Вот уже и самоварной трубой гремят в сенях у Шумовых. Это мать готовится угощать Шпаковского.
Странная дружба была у отца с учителем. Образование было у них разное, и судьба разная, и родом они были из разных мест, а задушевный разговор могли вести друг с другом хоть до вторых петухов и договаривались до того, что мать начинала кричать на отца: «Не нашего это ума дело!»

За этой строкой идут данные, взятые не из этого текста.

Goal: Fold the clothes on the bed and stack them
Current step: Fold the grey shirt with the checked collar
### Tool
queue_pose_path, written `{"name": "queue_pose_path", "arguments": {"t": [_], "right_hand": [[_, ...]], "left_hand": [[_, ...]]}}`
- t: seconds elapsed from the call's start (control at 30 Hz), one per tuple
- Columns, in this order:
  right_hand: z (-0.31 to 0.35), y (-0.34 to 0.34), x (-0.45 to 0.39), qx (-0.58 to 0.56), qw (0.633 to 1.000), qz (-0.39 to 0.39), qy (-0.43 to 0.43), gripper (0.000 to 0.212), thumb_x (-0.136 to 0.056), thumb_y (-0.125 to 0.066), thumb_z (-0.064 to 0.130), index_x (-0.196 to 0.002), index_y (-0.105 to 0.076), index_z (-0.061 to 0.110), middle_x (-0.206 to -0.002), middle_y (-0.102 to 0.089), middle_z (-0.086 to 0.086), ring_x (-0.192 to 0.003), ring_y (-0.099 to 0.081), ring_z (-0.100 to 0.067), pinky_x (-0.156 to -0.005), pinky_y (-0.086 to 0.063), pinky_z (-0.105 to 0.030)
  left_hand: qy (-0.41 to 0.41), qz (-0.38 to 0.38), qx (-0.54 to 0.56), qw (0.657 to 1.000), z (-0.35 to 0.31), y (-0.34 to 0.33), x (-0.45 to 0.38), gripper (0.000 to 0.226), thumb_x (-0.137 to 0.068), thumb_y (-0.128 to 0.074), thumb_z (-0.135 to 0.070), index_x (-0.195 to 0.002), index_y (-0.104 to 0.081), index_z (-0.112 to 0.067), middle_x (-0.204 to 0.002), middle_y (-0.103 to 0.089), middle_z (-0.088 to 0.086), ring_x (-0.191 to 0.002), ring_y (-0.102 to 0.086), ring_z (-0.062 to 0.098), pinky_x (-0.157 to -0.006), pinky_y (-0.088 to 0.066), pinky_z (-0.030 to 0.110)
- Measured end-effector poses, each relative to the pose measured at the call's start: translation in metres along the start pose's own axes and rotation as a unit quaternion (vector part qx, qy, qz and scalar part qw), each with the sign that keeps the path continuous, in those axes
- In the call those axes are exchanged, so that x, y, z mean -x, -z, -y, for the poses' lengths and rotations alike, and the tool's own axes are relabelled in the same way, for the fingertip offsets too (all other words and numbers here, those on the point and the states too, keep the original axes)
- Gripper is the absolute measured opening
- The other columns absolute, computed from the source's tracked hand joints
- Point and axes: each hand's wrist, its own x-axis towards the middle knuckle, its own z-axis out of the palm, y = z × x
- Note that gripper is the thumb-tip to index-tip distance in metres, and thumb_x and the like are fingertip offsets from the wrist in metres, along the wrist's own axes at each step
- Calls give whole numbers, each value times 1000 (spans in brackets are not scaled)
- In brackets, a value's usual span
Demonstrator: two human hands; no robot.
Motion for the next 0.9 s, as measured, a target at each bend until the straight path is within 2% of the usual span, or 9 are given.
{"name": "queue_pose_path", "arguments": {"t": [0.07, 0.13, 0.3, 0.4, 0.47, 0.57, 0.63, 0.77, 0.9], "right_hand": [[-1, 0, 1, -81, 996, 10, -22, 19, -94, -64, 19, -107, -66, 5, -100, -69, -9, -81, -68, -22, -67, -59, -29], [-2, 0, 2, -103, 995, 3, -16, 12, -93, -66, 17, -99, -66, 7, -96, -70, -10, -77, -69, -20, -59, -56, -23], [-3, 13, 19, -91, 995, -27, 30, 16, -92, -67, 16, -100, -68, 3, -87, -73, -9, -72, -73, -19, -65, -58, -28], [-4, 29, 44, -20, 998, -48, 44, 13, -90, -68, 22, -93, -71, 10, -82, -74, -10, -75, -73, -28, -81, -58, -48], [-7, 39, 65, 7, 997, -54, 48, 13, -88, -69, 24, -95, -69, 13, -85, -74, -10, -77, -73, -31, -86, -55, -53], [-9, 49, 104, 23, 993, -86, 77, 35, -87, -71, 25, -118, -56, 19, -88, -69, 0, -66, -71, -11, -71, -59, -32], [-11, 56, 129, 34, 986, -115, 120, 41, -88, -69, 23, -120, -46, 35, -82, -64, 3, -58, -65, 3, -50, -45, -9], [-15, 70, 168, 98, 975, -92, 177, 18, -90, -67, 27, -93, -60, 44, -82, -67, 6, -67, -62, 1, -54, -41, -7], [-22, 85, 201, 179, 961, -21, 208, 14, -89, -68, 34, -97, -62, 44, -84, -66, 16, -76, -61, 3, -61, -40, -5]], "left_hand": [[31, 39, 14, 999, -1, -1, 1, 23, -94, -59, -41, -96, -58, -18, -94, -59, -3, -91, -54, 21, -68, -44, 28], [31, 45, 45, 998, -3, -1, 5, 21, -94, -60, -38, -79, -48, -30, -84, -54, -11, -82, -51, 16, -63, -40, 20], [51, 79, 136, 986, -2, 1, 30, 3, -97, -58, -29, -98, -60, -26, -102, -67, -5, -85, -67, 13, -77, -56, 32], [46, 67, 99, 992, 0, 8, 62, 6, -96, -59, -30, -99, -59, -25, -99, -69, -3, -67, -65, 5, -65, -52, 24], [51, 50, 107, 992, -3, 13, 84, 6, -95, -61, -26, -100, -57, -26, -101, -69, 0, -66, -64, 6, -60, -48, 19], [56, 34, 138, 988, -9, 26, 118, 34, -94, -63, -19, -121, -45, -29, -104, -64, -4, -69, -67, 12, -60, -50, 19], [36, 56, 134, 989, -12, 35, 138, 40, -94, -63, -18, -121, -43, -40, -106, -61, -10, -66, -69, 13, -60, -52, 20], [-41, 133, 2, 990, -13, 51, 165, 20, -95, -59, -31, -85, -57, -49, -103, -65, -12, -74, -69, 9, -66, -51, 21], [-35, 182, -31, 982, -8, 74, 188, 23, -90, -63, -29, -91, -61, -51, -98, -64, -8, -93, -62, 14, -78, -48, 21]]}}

Теперь отец с гостем усядутся за стол и начнут долгую беседу, а Грише тогда останется одно: сидеть в углу тихо до самой ночи. А потом идти спать. Скучное дело!
Нет расчету идти домой.
Закат разлился над лесом еще шире. Вот уже хлопнул пистолетным выстрелом пастуший бич: гнали стороной стадо к хлевам. В воздухе сразу запахло пылью и молоком. А из сада сладко и грустно потянуло резедой.
Как-то пустынно стало вокруг. Гриша побрел к амбарам.
Там стояли у плетня большой Минай и еще один работник арендаторов Пшечинских — старый Винца, похожий своими серыми бакенбардами на портрет царя Александра Второго, — портрет этот Гриша увидал в прошлом году в Ребенишках; потом подошли и женщины: Тэкля в накинутом на голову теплом платке, старая Пшечиниха, кухарка Анфиса. Да и голенастая Катя, «гусиная пастушка», была тут же. Ну, значит, и Гриша спокойно мог подойти к плетню — не прогонят.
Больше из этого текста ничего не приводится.